Jumat, 29 Januari 2016

Dansa Sang Pohon



Dansa Sang Pohon
Oleh: Ab. Mufid

Dok. Pribadi
Hampir tiga tahun aku menjelma, menjadi orang Malang, kota yang di kenal dengan hawa dinginnya ini. Namun tetap saja tak bisa kusembunyikan rasa dingin yang menyekap tubuh ringkihku seusai hujan mengguyur bumi. Dari ujung jari jempol kakiku, telinga, hingga sekujur badan dan jemari yang menari kedinginan diatas keyboard komputerku serasa mengkerut, meringkuk, menahan dingin yang menusuk. Sesekali gigi ini saling berdecak bertatapan satu sama lain hingga kadang kala menimbulkan bunyi  khas orang yang sedang kedinginan.

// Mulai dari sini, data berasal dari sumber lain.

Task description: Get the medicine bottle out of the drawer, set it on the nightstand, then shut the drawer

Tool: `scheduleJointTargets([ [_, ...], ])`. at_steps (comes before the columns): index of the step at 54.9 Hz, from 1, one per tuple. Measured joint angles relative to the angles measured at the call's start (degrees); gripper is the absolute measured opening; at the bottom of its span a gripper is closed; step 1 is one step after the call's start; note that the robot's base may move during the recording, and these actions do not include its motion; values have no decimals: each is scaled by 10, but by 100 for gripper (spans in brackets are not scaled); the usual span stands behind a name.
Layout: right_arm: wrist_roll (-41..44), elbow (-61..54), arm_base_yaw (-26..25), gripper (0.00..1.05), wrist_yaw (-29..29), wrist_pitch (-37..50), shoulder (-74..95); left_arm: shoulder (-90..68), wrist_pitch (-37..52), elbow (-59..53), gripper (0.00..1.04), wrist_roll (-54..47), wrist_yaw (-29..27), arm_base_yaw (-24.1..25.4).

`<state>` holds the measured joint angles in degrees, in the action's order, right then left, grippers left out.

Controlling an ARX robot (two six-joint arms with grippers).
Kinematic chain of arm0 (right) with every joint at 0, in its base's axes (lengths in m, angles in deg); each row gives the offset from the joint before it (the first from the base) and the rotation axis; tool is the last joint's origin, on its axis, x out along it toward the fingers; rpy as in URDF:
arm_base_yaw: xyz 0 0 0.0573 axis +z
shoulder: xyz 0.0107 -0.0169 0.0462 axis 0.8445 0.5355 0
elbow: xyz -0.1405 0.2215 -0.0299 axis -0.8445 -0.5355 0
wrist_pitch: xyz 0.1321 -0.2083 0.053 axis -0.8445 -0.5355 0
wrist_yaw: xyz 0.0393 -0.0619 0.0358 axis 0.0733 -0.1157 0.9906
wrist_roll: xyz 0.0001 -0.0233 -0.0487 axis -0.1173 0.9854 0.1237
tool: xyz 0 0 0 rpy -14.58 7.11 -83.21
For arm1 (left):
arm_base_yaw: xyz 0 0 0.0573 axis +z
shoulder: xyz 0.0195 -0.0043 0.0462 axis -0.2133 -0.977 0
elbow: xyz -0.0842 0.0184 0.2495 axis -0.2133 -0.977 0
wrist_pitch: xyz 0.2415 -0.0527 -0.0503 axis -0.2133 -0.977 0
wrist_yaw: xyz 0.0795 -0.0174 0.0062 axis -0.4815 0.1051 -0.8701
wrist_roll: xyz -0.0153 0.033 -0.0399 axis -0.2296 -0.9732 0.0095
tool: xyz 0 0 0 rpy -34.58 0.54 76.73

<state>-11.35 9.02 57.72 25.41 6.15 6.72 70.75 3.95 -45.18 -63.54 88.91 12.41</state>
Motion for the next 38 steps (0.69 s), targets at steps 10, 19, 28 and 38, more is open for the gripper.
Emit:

Tepat didepan pintu perpustakaan masjid kampusku aku duduk bersila, berusaha ku luapkan ke-dinginan-ku ini yang mungkin bisa sedikit terhangatkan dengan percakapan yang kucoba buat sendiri, yang kucoba dengarkan sendiri, yang ku isyaratkan melalui jemariku yang menulis menari. Sembari juga nanti pukul 15.45 aku ada jam kuliah. Aku mencoba mendengarkan keheningan yang seakan-akan sedang riuh berdiskusi barangkali, antara suara gemercik sisa air hujan yang masih saja terjun secara perlahan dari talang-talang masjid kampusku.